## What to produce
Pick every line from the data that holds the word "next".

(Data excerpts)
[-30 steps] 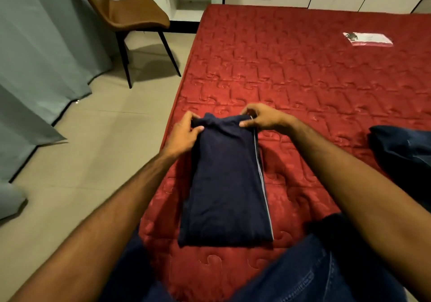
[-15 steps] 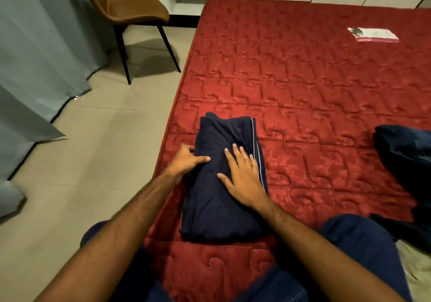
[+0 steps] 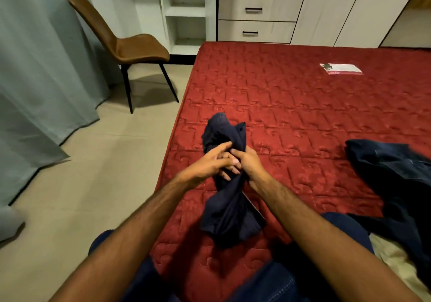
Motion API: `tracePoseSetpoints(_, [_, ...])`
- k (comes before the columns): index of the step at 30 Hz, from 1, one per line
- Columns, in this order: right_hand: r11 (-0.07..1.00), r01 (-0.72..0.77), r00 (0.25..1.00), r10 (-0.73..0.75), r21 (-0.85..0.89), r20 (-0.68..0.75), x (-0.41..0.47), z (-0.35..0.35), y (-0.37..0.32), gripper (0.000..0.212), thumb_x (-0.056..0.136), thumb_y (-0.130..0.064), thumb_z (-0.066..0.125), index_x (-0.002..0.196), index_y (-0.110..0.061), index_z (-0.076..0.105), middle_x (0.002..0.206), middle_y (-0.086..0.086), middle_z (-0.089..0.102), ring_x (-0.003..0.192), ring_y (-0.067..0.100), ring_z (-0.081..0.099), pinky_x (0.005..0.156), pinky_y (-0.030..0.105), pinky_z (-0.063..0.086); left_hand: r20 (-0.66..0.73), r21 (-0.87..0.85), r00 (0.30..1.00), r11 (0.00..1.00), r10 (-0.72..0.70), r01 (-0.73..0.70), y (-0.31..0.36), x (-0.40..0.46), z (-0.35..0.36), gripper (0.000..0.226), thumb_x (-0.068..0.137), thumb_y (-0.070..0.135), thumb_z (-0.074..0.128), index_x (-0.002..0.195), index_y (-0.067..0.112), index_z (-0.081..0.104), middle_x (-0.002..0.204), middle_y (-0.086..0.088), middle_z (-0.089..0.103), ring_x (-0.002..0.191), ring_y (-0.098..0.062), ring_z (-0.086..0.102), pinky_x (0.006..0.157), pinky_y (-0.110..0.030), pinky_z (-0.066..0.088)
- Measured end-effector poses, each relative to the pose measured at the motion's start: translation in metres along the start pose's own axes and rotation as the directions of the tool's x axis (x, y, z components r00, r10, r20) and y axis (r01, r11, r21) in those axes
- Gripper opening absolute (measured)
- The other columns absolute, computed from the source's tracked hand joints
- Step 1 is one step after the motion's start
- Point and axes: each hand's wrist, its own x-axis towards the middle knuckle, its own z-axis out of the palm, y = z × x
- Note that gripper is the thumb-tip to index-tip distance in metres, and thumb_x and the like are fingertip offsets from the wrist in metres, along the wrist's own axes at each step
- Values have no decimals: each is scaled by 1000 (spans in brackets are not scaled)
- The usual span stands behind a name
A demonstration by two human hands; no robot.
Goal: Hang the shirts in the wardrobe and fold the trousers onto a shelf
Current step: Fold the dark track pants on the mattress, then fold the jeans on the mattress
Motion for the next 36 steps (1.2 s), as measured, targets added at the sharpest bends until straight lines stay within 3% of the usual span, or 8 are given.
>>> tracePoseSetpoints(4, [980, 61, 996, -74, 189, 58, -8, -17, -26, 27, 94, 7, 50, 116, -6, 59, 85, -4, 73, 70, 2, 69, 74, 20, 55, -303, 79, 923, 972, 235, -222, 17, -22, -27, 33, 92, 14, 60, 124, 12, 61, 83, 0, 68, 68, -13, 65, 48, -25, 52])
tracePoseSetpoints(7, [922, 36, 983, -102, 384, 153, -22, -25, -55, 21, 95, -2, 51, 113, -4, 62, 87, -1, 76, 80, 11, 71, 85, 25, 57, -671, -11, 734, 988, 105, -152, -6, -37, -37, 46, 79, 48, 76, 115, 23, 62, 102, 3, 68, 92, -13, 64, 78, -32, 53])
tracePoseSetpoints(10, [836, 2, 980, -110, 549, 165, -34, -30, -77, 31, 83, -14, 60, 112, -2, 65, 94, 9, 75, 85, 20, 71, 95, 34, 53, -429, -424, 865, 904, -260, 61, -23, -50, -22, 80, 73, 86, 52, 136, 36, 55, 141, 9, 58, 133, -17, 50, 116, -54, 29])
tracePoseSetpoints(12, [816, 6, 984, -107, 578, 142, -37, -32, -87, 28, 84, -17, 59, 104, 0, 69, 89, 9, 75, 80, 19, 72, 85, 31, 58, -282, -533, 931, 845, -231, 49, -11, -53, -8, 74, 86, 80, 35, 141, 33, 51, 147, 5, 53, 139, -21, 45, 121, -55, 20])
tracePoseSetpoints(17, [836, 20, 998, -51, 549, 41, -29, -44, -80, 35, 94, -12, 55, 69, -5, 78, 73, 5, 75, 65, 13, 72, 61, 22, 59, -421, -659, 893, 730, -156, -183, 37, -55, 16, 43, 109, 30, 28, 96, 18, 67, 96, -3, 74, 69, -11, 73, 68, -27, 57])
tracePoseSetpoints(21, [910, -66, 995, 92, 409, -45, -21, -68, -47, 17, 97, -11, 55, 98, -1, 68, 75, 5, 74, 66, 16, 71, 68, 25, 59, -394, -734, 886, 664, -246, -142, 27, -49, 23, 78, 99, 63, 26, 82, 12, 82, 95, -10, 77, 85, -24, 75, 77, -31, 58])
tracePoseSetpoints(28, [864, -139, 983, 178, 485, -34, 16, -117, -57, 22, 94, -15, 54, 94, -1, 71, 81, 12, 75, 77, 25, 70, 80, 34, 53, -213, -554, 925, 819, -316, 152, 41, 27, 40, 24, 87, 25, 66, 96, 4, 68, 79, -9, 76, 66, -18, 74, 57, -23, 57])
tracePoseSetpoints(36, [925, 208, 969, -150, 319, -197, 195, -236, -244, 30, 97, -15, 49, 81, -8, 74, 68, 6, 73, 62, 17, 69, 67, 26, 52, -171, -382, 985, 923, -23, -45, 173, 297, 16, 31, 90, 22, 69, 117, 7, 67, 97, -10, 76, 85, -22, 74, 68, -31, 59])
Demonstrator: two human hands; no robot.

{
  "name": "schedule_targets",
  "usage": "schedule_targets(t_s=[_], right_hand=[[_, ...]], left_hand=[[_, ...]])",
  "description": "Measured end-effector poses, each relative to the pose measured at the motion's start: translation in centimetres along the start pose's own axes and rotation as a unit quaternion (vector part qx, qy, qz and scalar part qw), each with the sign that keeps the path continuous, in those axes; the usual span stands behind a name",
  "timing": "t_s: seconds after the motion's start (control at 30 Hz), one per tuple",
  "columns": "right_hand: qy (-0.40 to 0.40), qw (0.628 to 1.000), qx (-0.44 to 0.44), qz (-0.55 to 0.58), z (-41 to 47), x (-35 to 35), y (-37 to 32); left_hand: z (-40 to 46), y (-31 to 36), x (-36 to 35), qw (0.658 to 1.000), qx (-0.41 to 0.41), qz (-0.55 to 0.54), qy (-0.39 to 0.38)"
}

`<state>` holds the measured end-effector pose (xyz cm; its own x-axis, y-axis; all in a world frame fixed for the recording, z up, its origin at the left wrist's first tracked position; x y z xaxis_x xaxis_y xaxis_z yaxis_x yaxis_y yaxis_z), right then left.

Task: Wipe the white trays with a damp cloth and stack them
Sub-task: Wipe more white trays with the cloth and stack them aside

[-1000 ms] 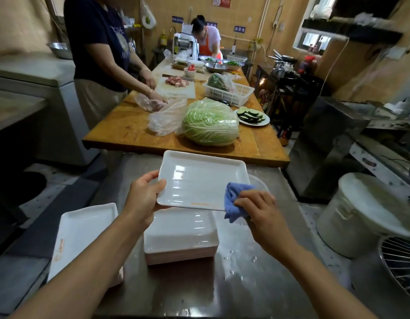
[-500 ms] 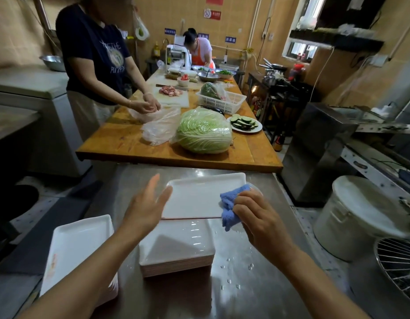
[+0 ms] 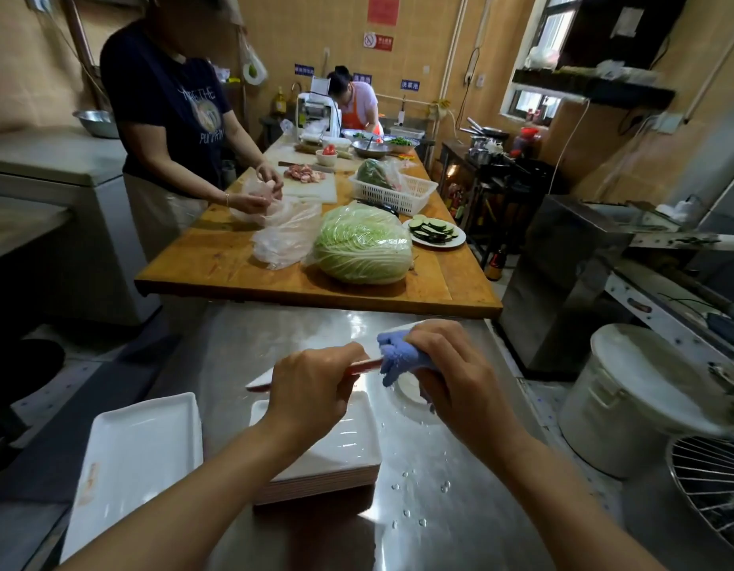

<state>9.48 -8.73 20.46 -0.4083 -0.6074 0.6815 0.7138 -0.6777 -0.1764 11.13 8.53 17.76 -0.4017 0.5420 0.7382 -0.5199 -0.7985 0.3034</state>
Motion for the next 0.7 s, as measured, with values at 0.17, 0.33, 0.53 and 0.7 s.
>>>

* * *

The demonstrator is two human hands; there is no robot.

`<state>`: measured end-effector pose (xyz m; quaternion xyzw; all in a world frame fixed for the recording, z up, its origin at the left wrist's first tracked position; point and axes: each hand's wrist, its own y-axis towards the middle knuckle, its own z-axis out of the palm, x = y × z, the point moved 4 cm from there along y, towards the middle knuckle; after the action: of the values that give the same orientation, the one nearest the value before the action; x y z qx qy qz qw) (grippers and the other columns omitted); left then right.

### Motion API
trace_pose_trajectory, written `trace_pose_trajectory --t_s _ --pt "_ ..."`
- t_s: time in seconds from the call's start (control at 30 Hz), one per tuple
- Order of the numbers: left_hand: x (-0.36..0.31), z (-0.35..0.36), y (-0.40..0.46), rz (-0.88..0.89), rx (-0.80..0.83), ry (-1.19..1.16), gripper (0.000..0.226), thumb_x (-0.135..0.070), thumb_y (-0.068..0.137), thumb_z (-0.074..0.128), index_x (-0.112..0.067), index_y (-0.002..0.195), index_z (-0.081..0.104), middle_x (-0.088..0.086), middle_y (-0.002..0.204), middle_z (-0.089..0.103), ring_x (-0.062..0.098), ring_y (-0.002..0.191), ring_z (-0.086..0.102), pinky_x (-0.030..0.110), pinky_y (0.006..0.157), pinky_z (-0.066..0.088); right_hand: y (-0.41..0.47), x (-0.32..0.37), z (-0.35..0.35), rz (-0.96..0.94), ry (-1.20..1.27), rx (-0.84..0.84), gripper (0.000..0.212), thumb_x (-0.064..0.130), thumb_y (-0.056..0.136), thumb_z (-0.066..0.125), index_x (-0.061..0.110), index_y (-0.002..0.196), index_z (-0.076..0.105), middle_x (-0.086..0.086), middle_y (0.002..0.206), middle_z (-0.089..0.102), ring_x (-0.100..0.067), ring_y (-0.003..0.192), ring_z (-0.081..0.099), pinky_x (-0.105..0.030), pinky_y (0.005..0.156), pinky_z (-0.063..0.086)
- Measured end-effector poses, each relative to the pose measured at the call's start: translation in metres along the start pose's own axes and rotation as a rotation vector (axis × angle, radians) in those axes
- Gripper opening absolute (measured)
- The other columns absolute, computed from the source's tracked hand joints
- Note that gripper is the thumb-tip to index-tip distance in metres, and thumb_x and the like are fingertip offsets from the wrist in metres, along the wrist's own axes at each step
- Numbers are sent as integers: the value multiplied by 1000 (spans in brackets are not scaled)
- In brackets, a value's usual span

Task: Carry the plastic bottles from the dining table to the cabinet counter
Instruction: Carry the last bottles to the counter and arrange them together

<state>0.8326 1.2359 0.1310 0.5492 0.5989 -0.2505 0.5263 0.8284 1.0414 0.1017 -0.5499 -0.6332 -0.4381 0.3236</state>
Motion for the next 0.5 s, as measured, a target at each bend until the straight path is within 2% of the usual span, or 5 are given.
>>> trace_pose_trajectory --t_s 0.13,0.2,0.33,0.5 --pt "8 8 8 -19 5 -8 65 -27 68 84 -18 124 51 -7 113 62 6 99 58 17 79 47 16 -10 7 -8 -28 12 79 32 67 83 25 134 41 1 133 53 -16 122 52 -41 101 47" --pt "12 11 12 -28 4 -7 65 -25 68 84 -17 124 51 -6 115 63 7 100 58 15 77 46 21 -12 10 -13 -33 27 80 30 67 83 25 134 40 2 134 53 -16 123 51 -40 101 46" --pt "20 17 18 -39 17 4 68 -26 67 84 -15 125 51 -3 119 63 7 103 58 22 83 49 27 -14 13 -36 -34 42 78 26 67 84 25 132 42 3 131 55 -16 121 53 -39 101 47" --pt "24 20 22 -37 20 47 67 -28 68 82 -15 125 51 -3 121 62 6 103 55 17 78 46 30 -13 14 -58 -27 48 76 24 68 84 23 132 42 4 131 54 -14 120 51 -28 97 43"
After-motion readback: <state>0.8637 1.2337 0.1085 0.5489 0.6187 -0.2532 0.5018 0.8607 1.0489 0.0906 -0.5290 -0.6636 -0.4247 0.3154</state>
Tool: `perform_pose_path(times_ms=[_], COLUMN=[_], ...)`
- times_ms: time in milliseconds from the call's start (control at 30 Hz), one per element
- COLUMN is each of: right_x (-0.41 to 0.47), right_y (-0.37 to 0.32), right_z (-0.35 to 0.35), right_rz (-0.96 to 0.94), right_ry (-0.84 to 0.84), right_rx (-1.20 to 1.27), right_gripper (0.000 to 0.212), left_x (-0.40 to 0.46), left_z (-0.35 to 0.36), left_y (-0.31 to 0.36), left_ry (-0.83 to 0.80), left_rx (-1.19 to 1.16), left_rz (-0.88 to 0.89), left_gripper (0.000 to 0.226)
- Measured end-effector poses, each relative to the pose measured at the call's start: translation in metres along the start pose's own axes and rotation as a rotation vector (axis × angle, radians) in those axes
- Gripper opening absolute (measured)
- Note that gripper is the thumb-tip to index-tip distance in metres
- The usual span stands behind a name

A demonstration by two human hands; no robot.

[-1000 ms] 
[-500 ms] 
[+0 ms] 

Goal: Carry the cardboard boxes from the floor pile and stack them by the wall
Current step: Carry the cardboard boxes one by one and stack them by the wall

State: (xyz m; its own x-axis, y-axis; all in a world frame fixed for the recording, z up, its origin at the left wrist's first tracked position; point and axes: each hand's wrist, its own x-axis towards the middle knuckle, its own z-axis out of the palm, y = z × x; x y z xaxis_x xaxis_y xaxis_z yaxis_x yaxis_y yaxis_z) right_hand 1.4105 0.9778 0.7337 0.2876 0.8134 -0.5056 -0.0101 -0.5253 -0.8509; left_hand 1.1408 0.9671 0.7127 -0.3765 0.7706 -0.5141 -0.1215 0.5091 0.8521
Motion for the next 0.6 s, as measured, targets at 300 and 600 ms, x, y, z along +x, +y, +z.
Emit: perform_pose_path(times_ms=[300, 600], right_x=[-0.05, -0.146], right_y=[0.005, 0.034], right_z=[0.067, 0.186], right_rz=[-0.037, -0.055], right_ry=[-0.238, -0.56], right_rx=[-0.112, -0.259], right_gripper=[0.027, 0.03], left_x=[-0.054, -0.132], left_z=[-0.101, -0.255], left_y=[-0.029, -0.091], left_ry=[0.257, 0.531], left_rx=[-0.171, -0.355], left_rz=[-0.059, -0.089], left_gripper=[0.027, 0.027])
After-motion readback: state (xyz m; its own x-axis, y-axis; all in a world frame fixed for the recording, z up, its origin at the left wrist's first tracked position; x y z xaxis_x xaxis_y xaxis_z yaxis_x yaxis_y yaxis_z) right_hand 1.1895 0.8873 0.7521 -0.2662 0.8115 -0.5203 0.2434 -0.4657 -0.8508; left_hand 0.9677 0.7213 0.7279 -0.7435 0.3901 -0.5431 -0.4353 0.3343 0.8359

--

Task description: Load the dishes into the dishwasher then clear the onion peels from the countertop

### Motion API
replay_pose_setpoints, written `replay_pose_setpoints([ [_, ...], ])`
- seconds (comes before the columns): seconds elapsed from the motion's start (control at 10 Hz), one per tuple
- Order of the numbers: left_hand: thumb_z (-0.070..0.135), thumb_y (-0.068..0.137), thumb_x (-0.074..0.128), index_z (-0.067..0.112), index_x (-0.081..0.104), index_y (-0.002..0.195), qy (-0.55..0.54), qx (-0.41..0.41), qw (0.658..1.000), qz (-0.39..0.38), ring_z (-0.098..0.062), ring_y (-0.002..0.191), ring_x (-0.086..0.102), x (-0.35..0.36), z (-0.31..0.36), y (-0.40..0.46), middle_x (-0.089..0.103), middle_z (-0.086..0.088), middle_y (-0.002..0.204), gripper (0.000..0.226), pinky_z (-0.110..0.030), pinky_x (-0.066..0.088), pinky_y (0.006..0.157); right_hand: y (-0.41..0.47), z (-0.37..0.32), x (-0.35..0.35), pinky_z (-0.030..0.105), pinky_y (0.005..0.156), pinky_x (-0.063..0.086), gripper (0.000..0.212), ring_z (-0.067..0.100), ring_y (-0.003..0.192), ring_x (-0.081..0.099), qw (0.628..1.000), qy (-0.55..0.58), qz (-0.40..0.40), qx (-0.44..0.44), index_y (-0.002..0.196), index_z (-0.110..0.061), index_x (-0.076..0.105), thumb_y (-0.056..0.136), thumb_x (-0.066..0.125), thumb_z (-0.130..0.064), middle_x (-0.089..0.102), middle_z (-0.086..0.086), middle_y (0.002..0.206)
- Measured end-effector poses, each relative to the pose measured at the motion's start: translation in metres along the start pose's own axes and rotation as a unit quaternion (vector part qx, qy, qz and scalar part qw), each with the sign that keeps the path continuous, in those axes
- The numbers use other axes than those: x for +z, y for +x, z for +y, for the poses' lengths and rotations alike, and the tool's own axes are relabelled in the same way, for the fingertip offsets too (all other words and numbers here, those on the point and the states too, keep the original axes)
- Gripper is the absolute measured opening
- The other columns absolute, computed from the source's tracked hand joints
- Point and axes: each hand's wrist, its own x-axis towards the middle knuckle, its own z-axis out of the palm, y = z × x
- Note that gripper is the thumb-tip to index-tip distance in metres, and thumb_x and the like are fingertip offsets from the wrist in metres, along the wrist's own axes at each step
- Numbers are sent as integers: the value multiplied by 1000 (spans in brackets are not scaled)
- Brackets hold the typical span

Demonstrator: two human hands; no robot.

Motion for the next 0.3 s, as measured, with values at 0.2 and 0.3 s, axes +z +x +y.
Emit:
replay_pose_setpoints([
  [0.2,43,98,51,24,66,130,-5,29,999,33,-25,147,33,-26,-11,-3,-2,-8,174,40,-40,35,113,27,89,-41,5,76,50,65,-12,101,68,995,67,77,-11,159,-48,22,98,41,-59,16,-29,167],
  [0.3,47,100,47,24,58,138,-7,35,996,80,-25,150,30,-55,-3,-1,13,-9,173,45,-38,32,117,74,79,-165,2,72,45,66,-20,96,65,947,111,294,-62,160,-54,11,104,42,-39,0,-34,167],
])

## Answer to this problem
Motion for the next 36 steps (1.2 s), as measured, targets added at the sharpest bends until straight lines stay within 3% of the usual span, or 8 are given.
Motion for the next 0.7 s, as measured, with values at 0.17, 0.33, 0.53 and 0.7 s.
Motion for the next 0.5 s, as measured, a target at each bend until the straight path is within 2% of the usual span, or 5 are given.
Motion for the next 0.6 s, as measured, targets at 300 and 600 ms, x, y, z along +x, +y, +z.
Motion for the next 0.3 s, as measured, with values at 0.2 and 0.3 s, axes +z +x +y.

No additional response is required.